TASK DESCRIPTION
Repeat all the lines below exactly, but omit the pictures.

*** DATASET EXCERPT Section Begins ***

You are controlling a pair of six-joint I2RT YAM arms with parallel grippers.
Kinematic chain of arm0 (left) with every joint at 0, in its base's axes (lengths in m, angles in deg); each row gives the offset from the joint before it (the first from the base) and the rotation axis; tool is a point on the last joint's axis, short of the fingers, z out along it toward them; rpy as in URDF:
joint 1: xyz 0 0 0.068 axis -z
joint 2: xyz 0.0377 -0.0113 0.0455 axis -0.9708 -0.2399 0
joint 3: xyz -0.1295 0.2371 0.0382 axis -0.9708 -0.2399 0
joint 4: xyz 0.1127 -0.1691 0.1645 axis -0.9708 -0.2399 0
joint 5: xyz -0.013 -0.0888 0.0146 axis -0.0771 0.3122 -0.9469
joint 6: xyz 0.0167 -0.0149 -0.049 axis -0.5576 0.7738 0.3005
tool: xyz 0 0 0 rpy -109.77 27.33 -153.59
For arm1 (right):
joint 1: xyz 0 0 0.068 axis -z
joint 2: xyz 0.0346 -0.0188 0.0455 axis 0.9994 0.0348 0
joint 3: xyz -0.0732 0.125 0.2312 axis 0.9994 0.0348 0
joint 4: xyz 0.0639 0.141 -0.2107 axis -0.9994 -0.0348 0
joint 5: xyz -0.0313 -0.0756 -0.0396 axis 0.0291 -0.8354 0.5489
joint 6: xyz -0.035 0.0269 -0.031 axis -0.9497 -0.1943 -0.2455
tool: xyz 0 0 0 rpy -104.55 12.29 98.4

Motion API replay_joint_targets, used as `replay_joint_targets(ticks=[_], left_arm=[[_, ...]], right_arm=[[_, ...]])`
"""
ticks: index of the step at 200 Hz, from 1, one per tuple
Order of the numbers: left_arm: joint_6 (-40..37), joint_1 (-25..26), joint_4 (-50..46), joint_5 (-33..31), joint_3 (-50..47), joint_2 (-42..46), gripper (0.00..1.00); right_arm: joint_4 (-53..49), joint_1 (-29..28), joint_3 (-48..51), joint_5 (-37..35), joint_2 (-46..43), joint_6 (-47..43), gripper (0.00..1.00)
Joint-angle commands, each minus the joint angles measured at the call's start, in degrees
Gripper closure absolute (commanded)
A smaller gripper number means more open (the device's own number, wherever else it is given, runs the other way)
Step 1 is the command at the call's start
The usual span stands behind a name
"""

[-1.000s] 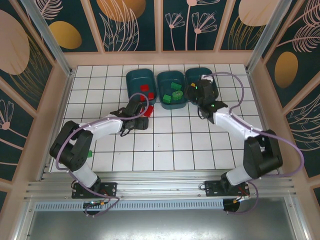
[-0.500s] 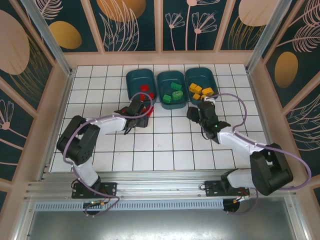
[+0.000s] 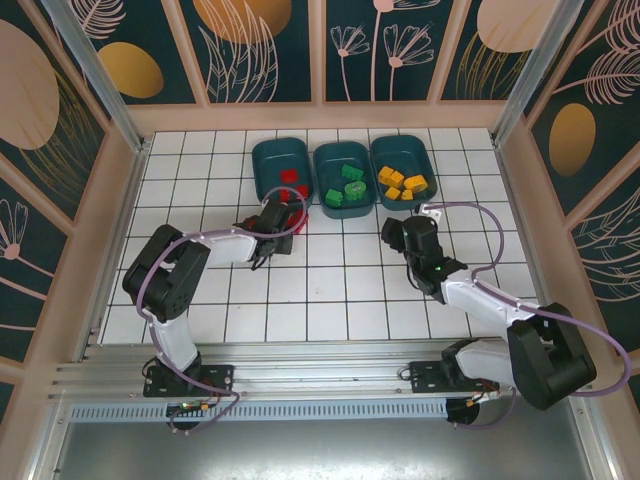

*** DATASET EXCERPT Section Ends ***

RESULT OF THE TASK
You are controlling a pair of six-joint I2RT YAM arms with parallel grippers.
Kinematic chain of arm0 (left) with every joint at 0, in its base's axes (lengths in m, angles in deg); each row gives the offset from the joint before it (the first from the base) and the rotation axis; tool is a point on the last joint's axis, short of the fingers, z out along it toward them; rpy as in URDF:
joint 1: xyz 0 0 0.068 axis -z
joint 2: xyz 0.0377 -0.0113 0.0455 axis -0.9708 -0.2399 0
joint 3: xyz -0.1295 0.2371 0.0382 axis -0.9708 -0.2399 0
joint 4: xyz 0.1127 -0.1691 0.1645 axis -0.9708 -0.2399 0
joint 5: xyz -0.013 -0.0888 0.0146 axis -0.0771 0.3122 -0.9469
joint 6: xyz 0.0167 -0.0149 -0.049 axis -0.5576 0.7738 0.3005
tool: xyz 0 0 0 rpy -109.77 27.33 -153.59
For arm1 (right):
joint 1: xyz 0 0 0.068 axis -z
joint 2: xyz 0.0346 -0.0188 0.0455 axis 0.9994 0.0348 0
joint 3: xyz -0.0732 0.125 0.2312 axis 0.9994 0.0348 0
joint 4: xyz 0.0639 0.141 -0.2107 axis -0.9994 -0.0348 0
joint 5: xyz -0.0313 -0.0756 -0.0396 axis 0.0291 -0.8354 0.5489
joint 6: xyz -0.035 0.0269 -0.031 axis -0.9497 -0.1943 -0.2455
tool: xyz 0 0 0 rpy -104.55 12.29 98.4

Motion API replay_joint_targets, used as `replay_joint_targets(ticks=[_], left_arm=[[_, ...]], right_arm=[[_, ...]])`
"""
ticks: index of the step at 200 Hz, from 1, one per tuple
Order of the numbers: left_arm: joint_6 (-40..37), joint_1 (-25..26), joint_4 (-50..46), joint_5 (-33..31), joint_3 (-50..47), joint_2 (-42..46), gripper (0.00..1.00); right_arm: joint_4 (-53..49), joint_1 (-29..28), joint_3 (-48..51), joint_5 (-37..35), joint_2 (-46..43), joint_6 (-47..43), gripper (0.00..1.00)
Joint-angle commands, each minus the joint angles measured at the call's start, in degrees
Gripper closure absolute (commanded)
A smaller gripper number means more open (the device's own number, wherever else it is given, runs the other way)
Step 1 is the command at the call's start
The usual span stands behind a name
"""

[-1.000s] 
[-0.500s] 
[+0.000s] 

No more output will be given.